Learning from Between-class Examples for Deep Sound Recognition

Authors: Yuji Tokozume, Yoshitaka Ushiku, Tatsuya Harada

ICLR 2018 | Conference PDF | Archive PDF | Plain Text | LLM Run Details

Reproducibility Variable Result LLM Response
Research Type Experimental The experimental results show that BC learning improves the performance on various sound recognition networks, datasets, and data augmentation schemes, in which BC learning proves to be always beneficial. Furthermore, we construct a new deep sound recognition network (Env Net-v2) and train it with BC learning.
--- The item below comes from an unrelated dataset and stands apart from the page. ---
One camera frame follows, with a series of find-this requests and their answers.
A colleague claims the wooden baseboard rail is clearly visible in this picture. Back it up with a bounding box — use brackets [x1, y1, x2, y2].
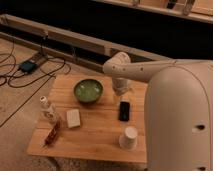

As a result, we achieved a performance surpasses the human level.
Researcher Affiliation Academia Yuji Tokozume1, Yoshitaka Ushiku1, Tatsuya Harada1,2 1The University of Tokyo, 2RIKEN {tokozume,ushiku,harada}@mi.t.u-tokyo.ac.jp
Pseudocode No The paper does not contain any structured pseudocode or algorithm blocks.
Open Source Code Yes The code is publicly available at https://github.com/mil-tokyo/bc_learning_sound/.
Open Datasets Yes We used ESC-50, ESC-10 (Piczak, 2015b), and Urban Sound8K (Salamon et al., 2014) to train and evaluate the models.
Dataset Splits Yes We evaluated the performance of the methods using a K-fold cross-validation (K = 5 for ESC-50 and ESC-10, and K = 10 for Urban Sound8K), using the original fold settings.
Hardware Specification No No specific hardware details (like GPU/CPU models, memory) were mentioned for running experiments.
Software Dependencies Yes Note that all networks and training codes are our implementation using Chainer v1.24 (Tokui et al., 2015).
Experiment Setup Yes All models were trained with Nesterov s accelerated gradient using a momentum of 0.9, weight decay of 0.0005, and mini-batch size of 64. The only difference in the learning settings between standard and BC learning is the number of training epochs. ... Table 3 shows the detailed learning settings of standard learning. We trained the model by beginning with a learning rate of Initial LR, and then divided the learning rate by 10 at the epoch listed in LR schedule. To improve convergence, we used a 0.1 smaller learning rate for the first Warmup epochs.